The European Union’s ban on exports of surveillance technology to Syria includes equipment that can peer into the contents of e-mail or intercept telephone text messages, according to regulations published today.
The rules, which are meant to curb human rights abuses during a crackdown that’s killed more than 5,000 people, bar the sale or transfer of such gear to any person or entity in Syria.
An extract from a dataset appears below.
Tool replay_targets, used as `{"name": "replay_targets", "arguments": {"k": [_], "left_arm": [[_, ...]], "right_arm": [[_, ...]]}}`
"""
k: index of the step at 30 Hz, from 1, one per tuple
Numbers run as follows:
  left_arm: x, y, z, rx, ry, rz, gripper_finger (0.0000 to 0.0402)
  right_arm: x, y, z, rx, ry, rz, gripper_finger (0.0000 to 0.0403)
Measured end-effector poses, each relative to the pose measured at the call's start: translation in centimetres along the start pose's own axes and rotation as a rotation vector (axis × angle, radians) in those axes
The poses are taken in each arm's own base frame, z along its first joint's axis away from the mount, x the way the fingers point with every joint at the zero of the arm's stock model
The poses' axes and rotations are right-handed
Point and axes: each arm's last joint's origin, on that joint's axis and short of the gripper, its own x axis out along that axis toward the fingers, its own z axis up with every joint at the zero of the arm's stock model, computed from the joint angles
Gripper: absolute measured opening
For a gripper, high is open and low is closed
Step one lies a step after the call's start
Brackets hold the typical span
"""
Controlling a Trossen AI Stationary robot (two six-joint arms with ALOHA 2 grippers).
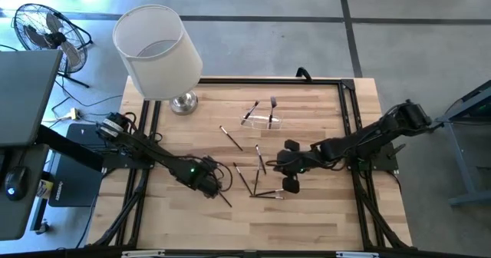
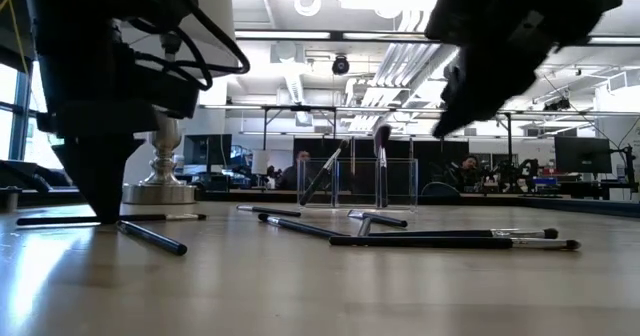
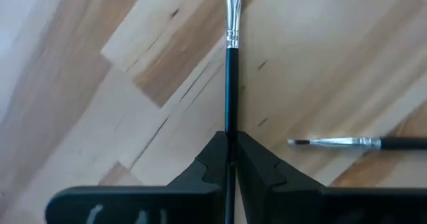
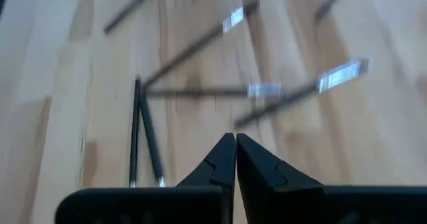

The new details flesh out a general ban on such sales to Syria that the 27-nation bloc passed on Dec. 1 following reports the regime was procuring and using such technology.
The ban covers sales, maintenance and updates of systems for “deep-packet inspection” of e-mail contents, remote infection of computers, speaker recognition, “tactical” interception of text messages and several other technologies, the regulations say.
Bloomberg News reported Nov. 4 that an Italian company, Area SpA, was building a surveillance system that would have given Syrian President Bashar al-Assad’s regime the power to intercept, scan and catalog virtually every e-mail that flows through the country.
Following the report, Area said it is exiting the deal and the project won’t be completed. The Italian system included components from German, French and U.S. companies.
The rules published today say member states have the authority to permit exceptions to export such gear, yet are barred from doing so if the equipment would be used by the Syrian government for monitoring or intercepting communications.
Member nations must inform the EU of exceptions it makes within four weeks of authorization of an export, the rules say.
Syria uses such technology to track and torture dissidents, advocacy groups including Human Rights Watch say.
Earlier last year, Telecomix, a group of online activists, discovered that technology from a U.S. company, Blue Coat Systems Inc. (BCSI), was filtering web sites inside of Syria.